Version 1 of our add-on validator has been a great success and really proven the value of an automated validation system. This year we need to take it to the next level with some new features, finishing some rough edges, and making the code rock solid.
Version 1 stuff:
- Written in Python
- Written in such a way as it's portable, e.g. ./validate.py addon.xpi
- Some checks (checksums, etc.) would be nice to be able to adjust via the web, but if we provide a portable distribution those won't be included.
- Supports offline processing via gearman so we don't hold up server threads waiting on processing and we don't hit memory/time limits.
- Progress should be checked via ajax
- We should be able to see how many add-ons are in the queue at any time. If it's ever a large number we'll get more processing power.
- Jetpack verification support
- Better L10n support (there are a couple old bugs about this, and we need to update the external)
- Add-ons for unit tests can be built on the fly. Jbalogh has a short script that this can be based on.
- Levels of flagging? Like, a minimum level and a super picky level. Or would this just be too confusing and everyone would always only use one?
- Real time virus scanning
- Be smart about caching: only clear validation results cache when the file is modified or the validator is modified. Maybe clearing the validation cache could be added as a step for production pushes.
- Give priority to add-on uploads (by authors) in the validation queue.
- Give severity weight to warnings and sort them by severity.
- Show help text next to the warnings, instead of a separate page.
- Recognize common validation patterns and make it easier to add them. For example:
- [ file mask (*.js), what to look for (/eval/), severity (high), grouping ].
- (the grouping would be for grouping similar results together and showing the link to the validation page)
- Easy to download and distribute (to developers).
- note that we offer the validation tool to add-ons that don't host on AMO already
- Smarter JS library recognition. Use common internal patterns instead of just file names.
- Nils' validator, written in Python. We should definitely coordinate with him and see how we can integrate his ideas.
- It seems like Redis is going to come into the mix in Zamboni, and there's already Cucumber, so one of those would be appropriate for the queuing.

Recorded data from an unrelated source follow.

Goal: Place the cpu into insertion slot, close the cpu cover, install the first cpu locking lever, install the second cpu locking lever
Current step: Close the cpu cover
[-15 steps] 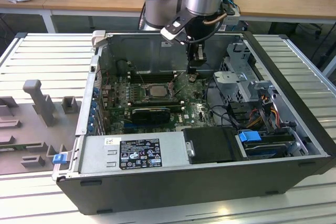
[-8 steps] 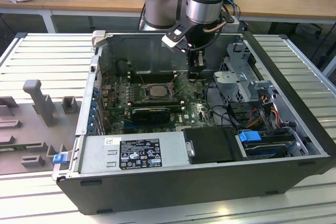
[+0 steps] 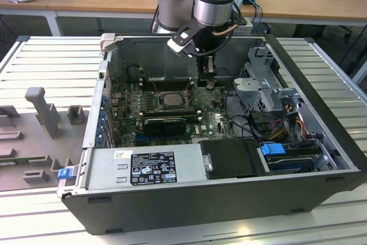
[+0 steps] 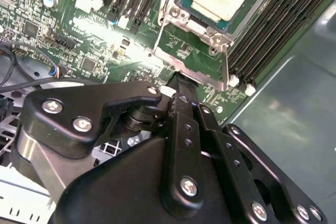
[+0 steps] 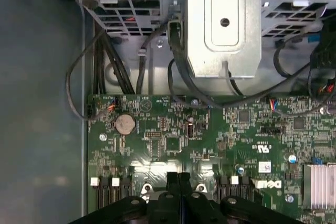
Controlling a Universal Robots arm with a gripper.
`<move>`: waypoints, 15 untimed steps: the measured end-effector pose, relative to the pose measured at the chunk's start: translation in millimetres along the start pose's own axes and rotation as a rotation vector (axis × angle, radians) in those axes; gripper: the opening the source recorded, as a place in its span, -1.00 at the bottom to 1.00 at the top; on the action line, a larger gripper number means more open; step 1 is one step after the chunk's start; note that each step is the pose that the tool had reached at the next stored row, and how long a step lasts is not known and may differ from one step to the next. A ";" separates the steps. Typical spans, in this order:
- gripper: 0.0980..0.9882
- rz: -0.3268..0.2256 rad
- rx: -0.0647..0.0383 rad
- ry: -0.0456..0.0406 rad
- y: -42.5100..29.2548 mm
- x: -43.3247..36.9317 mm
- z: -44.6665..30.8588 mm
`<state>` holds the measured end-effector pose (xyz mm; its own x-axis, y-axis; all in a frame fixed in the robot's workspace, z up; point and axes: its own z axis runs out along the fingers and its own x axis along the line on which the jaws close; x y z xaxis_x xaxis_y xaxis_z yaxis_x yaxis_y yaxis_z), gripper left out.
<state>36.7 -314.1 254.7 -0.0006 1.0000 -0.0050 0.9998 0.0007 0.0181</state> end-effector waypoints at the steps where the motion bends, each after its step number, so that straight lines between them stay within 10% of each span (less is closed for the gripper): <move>1: -0.98 0.000 0.000 0.0000 -1.2 0.0 0.0; 15: -0.98 0.000 0.000 0.0000 -17.4 0.1 0.0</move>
<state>19.4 -314.1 254.4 -0.0007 1.0000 -0.0050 0.9998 0.0008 0.0181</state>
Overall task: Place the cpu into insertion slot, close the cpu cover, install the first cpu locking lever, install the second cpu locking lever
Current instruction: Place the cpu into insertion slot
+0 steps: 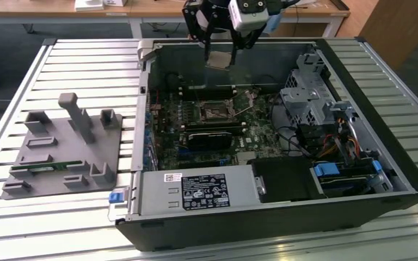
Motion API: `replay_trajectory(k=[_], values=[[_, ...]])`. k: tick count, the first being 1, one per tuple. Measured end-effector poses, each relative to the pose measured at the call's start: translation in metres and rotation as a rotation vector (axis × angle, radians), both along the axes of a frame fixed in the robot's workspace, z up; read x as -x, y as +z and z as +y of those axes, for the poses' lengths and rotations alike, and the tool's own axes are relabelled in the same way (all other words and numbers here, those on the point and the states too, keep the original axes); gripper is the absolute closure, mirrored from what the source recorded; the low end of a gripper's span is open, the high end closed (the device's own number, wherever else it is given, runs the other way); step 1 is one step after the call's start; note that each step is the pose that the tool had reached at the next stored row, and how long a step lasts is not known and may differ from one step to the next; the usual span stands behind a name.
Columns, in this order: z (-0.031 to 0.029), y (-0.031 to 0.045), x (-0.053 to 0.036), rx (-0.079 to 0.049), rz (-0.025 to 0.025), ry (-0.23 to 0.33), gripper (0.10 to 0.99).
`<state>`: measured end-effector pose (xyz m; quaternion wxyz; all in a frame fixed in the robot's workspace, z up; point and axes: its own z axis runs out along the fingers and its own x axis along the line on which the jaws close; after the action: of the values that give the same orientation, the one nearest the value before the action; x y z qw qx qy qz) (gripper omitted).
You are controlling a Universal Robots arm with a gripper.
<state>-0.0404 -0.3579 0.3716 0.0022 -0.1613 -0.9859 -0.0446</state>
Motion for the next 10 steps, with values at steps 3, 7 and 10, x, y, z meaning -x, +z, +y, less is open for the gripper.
replay_trajectory(k=[3,7,10], values=[[0.0,-0.0001,0.0008,0.0,0.0,-0.017,0.549],[0.0,-0.0001,0.0014,0.001,0.0,-0.039,0.549],[0.0,-0.0001,0.0017,0.001,0.0,-0.052,0.549]])
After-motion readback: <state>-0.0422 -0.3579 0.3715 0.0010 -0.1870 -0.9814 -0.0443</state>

- Presumably in stand-along mode everything is just done immediately, no queuing (i.e., the queuing is really a separate system).
- Jetpack has a bunch of Python tools for building stuff, I don't know if they have validation too.

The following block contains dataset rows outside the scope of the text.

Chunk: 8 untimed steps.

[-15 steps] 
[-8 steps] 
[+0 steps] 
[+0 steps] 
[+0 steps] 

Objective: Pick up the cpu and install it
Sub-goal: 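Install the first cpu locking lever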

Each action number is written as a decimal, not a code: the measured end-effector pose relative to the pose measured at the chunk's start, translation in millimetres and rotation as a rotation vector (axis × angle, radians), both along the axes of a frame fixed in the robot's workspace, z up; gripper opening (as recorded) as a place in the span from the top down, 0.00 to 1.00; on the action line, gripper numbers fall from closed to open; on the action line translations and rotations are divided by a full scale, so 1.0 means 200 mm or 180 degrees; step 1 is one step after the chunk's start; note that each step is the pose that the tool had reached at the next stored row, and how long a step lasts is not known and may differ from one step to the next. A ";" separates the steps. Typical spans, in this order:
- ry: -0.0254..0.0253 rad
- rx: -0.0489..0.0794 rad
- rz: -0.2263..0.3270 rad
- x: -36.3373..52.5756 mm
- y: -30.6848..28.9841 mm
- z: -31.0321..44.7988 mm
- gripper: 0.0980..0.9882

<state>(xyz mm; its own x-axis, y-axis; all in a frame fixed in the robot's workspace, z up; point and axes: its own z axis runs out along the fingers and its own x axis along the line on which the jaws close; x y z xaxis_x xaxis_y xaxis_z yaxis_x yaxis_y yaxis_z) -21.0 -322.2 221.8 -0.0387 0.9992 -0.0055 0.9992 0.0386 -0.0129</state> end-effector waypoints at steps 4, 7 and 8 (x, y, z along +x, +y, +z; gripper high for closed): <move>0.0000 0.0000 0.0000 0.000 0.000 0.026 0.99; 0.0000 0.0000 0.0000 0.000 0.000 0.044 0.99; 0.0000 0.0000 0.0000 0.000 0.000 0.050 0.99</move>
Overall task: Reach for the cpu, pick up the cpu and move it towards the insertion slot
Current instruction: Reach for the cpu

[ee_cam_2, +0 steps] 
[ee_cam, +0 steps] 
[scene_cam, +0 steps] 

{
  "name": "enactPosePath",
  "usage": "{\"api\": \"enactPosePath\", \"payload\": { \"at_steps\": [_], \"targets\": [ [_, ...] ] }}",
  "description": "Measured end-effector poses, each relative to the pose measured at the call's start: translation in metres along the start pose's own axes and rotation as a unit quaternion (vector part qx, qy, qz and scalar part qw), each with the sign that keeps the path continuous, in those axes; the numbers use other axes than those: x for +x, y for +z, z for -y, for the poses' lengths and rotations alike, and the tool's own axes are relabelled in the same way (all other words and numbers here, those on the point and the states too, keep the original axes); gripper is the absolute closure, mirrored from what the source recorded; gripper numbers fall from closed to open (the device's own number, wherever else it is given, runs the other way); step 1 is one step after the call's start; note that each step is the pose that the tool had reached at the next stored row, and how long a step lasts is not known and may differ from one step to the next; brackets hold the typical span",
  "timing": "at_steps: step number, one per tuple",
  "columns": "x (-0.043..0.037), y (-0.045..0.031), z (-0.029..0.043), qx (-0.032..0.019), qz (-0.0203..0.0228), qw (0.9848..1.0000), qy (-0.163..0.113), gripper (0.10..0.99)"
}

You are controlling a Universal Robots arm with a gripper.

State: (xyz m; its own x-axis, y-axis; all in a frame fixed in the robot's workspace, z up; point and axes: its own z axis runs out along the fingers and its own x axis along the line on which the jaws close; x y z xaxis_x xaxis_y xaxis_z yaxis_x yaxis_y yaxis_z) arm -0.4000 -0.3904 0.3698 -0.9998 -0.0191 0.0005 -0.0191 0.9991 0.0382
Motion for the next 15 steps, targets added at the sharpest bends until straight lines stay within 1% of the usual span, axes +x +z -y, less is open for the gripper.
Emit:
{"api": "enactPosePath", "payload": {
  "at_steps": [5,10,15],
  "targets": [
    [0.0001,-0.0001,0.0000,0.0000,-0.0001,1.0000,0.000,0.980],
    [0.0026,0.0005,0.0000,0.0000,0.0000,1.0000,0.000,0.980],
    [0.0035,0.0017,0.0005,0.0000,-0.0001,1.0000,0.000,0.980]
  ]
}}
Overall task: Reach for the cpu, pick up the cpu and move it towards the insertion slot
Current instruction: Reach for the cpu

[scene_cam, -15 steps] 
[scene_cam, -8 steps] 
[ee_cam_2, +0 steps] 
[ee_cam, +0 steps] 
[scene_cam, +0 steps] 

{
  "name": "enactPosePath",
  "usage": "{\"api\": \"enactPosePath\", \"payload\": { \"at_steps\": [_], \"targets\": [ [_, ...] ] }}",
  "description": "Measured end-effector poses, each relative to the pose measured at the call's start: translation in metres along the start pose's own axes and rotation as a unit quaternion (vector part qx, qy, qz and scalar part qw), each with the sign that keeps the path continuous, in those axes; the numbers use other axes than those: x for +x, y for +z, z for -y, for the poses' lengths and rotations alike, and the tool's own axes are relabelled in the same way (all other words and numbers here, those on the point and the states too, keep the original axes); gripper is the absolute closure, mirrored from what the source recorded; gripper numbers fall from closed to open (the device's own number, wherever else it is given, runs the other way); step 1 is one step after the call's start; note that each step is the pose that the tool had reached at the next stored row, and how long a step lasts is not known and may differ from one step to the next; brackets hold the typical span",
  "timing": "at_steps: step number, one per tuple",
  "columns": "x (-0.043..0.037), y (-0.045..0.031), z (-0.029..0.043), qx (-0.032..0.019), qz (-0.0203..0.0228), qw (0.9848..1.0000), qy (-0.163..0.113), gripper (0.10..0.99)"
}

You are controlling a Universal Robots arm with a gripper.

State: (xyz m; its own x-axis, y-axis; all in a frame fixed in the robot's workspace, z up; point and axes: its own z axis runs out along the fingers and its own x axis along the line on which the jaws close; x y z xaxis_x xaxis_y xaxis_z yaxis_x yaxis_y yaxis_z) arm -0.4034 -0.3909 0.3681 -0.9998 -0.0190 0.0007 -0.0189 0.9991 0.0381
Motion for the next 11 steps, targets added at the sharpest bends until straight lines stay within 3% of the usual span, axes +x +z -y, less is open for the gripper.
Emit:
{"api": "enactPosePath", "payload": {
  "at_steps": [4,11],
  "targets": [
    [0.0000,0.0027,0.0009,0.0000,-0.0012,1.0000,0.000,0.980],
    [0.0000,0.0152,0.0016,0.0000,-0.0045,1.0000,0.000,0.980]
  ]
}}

- I would flag everything and only filter in the UI.
- As a result, it might be good to use some structured output from the validate script (also maybe more easily extendable by unit tests?). Maybe just use the XUnit output format.

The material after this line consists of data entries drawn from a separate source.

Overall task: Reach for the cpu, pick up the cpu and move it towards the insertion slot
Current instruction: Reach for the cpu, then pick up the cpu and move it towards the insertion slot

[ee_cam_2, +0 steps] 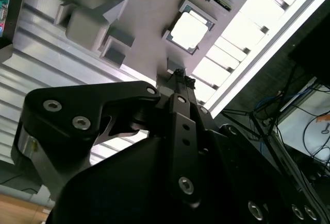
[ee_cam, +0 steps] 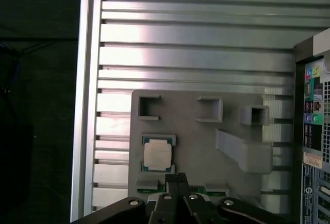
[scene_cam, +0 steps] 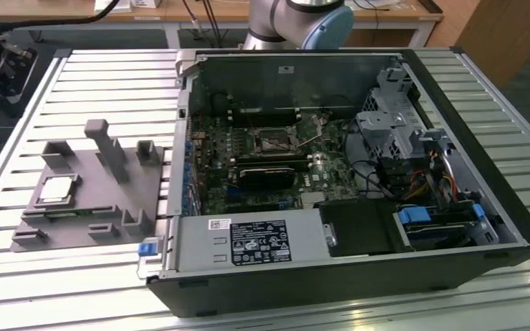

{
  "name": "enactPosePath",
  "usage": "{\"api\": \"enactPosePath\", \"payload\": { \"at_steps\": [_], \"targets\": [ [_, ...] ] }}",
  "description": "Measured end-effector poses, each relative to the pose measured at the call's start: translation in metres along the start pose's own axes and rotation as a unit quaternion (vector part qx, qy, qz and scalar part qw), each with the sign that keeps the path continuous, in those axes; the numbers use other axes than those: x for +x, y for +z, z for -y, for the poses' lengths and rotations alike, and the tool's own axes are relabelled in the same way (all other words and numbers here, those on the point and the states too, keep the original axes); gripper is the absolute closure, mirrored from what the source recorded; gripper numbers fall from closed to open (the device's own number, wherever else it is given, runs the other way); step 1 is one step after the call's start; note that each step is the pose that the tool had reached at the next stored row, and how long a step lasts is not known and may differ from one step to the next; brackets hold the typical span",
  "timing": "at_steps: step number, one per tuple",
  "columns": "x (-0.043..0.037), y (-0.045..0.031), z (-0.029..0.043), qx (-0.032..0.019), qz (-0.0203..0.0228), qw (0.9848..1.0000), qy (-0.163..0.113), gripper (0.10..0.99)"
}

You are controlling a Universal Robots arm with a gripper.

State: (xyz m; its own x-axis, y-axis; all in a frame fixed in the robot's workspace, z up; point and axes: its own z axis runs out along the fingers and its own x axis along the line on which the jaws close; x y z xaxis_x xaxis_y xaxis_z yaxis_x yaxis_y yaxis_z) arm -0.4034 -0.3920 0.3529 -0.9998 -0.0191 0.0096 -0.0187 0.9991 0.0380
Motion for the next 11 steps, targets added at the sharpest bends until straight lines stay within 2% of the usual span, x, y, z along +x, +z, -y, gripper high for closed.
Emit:
{"api": "enactPosePath", "payload": {
  "at_steps": [2,3,4,6,7,9,10,11],
  "targets": [
    [-0.0001,0.0035,0.0009,0.0000,-0.0005,1.0000,0.000,0.973],
    [0.0000,0.0054,0.0019,0.0000,-0.0014,1.0000,-0.001,0.918],
    [0.0002,0.0073,0.0030,0.0000,-0.0026,1.0000,-0.001,0.918],
    [0.0006,0.0108,0.0042,0.0000,-0.0033,1.0000,-0.002,0.792],
    [0.0008,0.0126,0.0044,0.0000,-0.0035,1.0000,-0.002,0.792],
    [0.0010,0.0162,0.0048,0.0000,-0.0035,1.0000,-0.002,0.675],
    [0.0011,0.0180,0.0051,0.0000,-0.0035,1.0000,-0.002,0.675],
    [0.0013,0.0199,0.0052,0.0000,-0.0036,1.0000,-0.002,0.620]
  ]
}}
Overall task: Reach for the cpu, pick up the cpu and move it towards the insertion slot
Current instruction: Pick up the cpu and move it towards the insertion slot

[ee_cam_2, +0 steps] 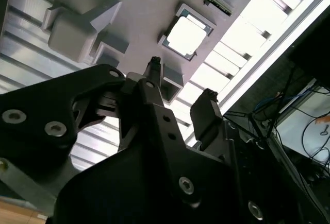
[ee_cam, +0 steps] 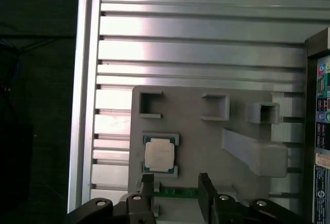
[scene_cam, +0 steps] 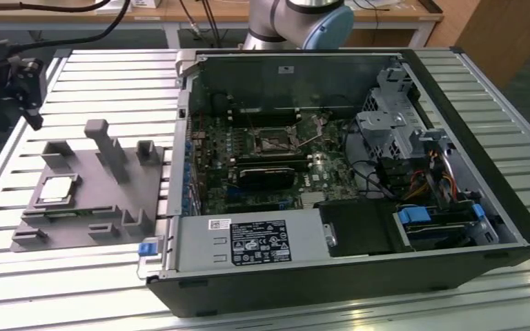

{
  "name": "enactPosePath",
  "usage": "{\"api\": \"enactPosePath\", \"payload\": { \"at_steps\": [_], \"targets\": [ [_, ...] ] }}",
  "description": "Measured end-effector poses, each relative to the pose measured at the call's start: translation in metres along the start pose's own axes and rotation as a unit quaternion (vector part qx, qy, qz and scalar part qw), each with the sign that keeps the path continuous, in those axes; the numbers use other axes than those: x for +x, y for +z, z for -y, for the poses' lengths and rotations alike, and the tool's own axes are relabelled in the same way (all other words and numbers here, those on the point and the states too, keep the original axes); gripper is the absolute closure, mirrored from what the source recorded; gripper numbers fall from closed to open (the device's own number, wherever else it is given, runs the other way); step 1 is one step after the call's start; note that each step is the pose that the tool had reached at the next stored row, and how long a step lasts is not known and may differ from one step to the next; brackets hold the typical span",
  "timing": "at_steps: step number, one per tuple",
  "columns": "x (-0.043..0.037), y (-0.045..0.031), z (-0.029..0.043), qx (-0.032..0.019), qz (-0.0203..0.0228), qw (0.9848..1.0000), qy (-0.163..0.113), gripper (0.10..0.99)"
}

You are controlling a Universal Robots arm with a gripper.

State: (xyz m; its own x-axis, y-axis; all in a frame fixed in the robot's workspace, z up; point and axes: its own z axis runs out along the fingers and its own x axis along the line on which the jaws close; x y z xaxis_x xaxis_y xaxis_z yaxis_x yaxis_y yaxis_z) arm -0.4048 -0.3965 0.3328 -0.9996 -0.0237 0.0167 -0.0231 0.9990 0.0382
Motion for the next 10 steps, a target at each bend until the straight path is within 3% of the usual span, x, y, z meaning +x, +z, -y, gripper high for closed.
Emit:
{"api": "enactPosePath", "payload": {
  "at_steps": [1,6,7,9,10],
  "targets": [
    [0.0000,0.0018,0.0001,0.0000,-0.0001,1.0000,0.000,0.620],
    [-0.0001,0.0093,0.0010,0.0000,-0.0012,1.0000,0.000,0.384],
    [-0.0001,0.0110,0.0011,-0.0001,-0.0017,1.0000,0.000,0.384],
    [-0.0002,0.0145,0.0013,0.0000,-0.0028,1.0000,0.000,0.271],
    [-0.0001,0.0163,0.0014,0.0000,-0.0029,1.0000,0.000,0.271]
  ]
}}
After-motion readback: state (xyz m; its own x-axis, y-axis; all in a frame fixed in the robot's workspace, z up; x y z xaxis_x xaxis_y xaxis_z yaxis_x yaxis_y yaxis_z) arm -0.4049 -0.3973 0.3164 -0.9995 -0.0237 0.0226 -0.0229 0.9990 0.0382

- Make it a priority to support a web-validator. A downloadable standalone tool is nice to have but not really required. A web-validator has to be set up by people who know their stuff (only once), while a standalone tool would require regular folks to set up stuff.
- Instead of a python-standalone consider a toolkit XPI extension. This would make it easier for folks to use it and additionally jshydra can be shipped with it as a binary component.
- Add "error" severity. AMO shouldn't accept uploads having errors.
- Make it easier to write jshydra tests, by implementing some sort of query language (e.g. ASTQuery similar to XQuery for DOM)
- [error] Verify all locales are "complete". See Compare-locales. Incomplete locales should be regarded as an "error", as all users using that locale would see yellow-screen-of-xml-error or missing information/errors in case of string bundles. Locale errors often go unnoticed during development and reviews as usually only particular locales are affected. Often DTD/properties have the wrong encoding hence failing to load.
- [error] Check XUL/XML for parsing errors. With all those chrome:-URLs (DTDs) it might be tricky to do so.
- [error] Check for any remote (https?|ftp) script sources in XUL
- [warn] Check global symbols in overlays only. See checkpollutions prototype (python + jsyhydra + jsyhdra patches + jsyhdra script patches)
- [error] Blocklist certain global symbols, see checkpollutions prototype for a sample list.
- [warn] base64 encoding should use atob/btoa() instead of own implementation (check for b64/base64 and variations in symbols and/or file names)
- [warn] md5/sha-1/sha2* should use nsICryptoHash.
- [warn] Dynamically creating of any xul:script/html:script tags. These should draw special attention by reviewers.
- [warn] Use xul:prefwindow. This can be checked by looking at the resource behind optionsURL.
- [error] Instead of just white-listing particular libraries (and versions) support blacklisting those with known defects or which heavily pollute the global namespace.
- [warn] Check for uneval(), as this is likely used as an insecure replacement for JSON.stringify.